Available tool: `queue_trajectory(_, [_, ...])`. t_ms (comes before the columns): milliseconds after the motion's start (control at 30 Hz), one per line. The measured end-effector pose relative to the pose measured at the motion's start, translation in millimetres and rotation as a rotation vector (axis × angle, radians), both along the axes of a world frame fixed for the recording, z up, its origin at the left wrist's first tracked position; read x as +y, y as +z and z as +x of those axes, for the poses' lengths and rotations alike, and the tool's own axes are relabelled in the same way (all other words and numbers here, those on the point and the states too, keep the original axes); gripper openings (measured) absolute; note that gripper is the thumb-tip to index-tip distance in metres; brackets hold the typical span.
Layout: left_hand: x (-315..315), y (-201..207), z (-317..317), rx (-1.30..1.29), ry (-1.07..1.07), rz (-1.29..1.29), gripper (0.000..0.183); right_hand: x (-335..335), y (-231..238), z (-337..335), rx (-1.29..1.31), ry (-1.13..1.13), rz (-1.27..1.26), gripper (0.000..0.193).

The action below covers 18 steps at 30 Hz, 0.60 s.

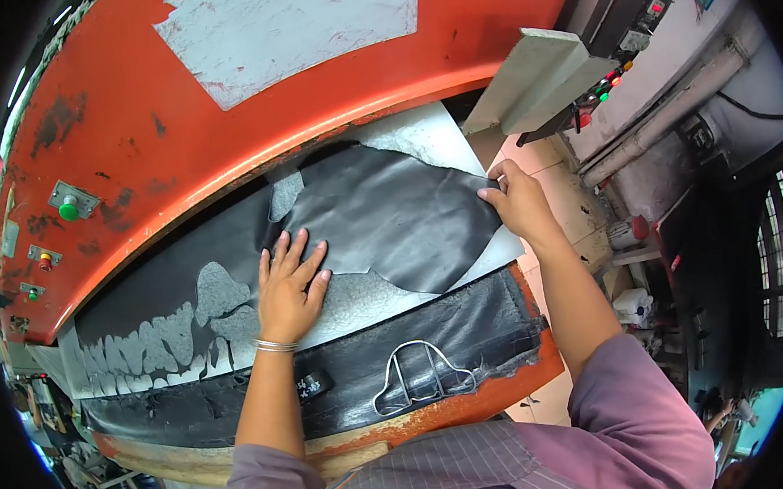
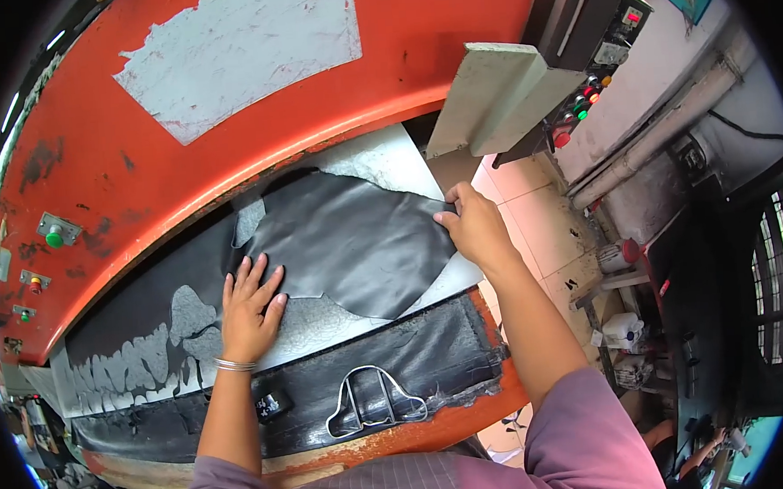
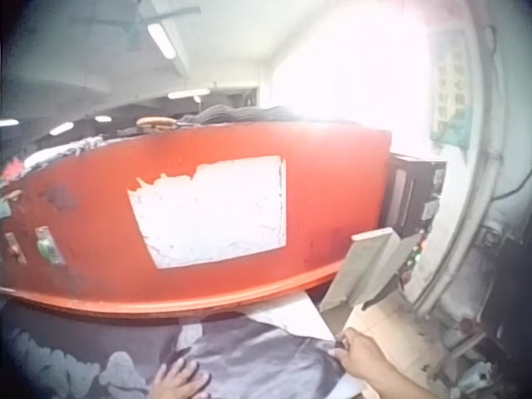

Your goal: Using a hydraulic clicker press and metal dies to cut shoe components from a sheet of leather.

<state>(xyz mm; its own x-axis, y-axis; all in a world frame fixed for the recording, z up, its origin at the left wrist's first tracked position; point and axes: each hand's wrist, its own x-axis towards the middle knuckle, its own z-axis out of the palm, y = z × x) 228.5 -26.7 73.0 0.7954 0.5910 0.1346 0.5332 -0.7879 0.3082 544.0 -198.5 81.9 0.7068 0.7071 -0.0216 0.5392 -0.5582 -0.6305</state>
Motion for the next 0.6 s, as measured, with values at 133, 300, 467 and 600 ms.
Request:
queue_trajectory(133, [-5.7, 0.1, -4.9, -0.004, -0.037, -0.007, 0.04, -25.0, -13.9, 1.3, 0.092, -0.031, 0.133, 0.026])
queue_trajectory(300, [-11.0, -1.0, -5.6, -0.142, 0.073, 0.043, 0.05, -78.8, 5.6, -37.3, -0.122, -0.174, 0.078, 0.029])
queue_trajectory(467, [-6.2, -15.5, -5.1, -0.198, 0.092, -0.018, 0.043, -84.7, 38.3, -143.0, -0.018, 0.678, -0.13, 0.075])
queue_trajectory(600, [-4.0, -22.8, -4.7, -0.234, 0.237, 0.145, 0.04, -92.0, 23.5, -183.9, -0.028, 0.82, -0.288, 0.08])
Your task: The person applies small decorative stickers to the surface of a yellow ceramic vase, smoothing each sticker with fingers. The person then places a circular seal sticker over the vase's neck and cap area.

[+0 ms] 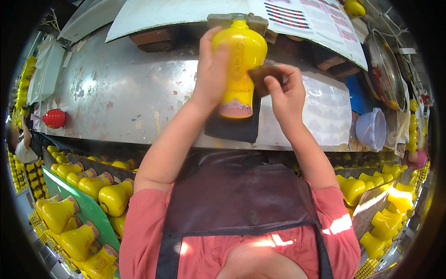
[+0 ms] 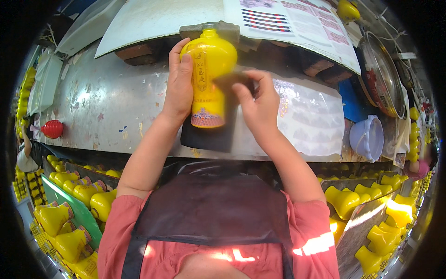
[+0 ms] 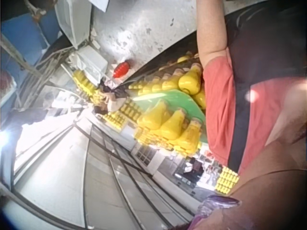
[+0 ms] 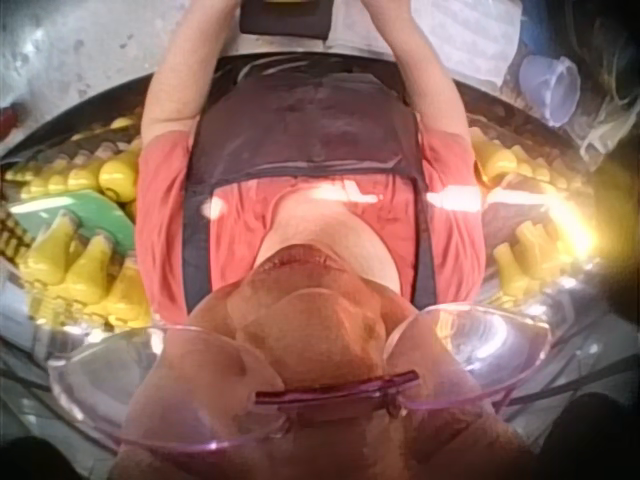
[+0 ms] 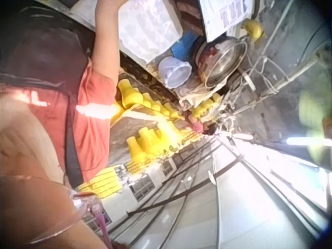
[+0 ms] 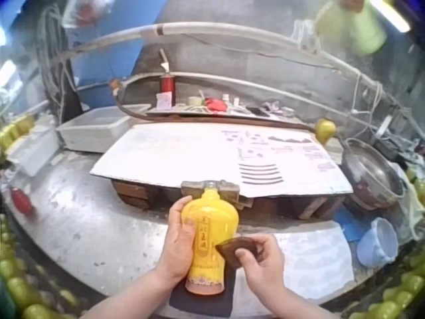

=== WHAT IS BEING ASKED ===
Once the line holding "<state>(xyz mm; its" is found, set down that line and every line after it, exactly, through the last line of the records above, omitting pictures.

=== EXPECTED OUTPUT ===
<state>(xyz mm; its own x-axis, y-axis; all in a world frame fixed for the recording, z up, its origin at the left wrist's first tracked position; point and axes: each hand's wrist, its own x-axis towards the middle knuckle, its own z-axis out of the palm, y = z × x) 228.5 -26.7 73.0 0.7954 0.5910 0.1346 0.5332 -0.7879 0.3082 544.0 -198.5 81.9 0.7068 0.7071 -0.0216 0.5392 -0.5582 -0.6305</state>
Motion for the next 0.6 s, as measured, with values at 133, 300, 467 and 600 ms.
Request:
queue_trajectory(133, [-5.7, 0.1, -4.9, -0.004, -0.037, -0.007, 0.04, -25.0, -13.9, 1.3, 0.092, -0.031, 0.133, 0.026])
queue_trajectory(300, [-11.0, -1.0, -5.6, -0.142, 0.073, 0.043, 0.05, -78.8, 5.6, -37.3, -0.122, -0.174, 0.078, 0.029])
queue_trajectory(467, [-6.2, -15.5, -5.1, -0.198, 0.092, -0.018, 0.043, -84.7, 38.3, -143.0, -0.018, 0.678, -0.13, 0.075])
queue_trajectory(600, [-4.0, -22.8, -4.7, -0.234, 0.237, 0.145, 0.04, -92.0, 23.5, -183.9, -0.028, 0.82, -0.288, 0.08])
Your task: The person applies small decorative stickers to the surface of a yellow ceramic vase, smoothing each sticker with fingers. The person then places a circular seal sticker over the vase's neck and cap area.

[+0 ms] 
[+0 ms] 
[+0 ms] 
[+0 ms] 
[+0 ms] 
[+0 ms] 

The required output has been given.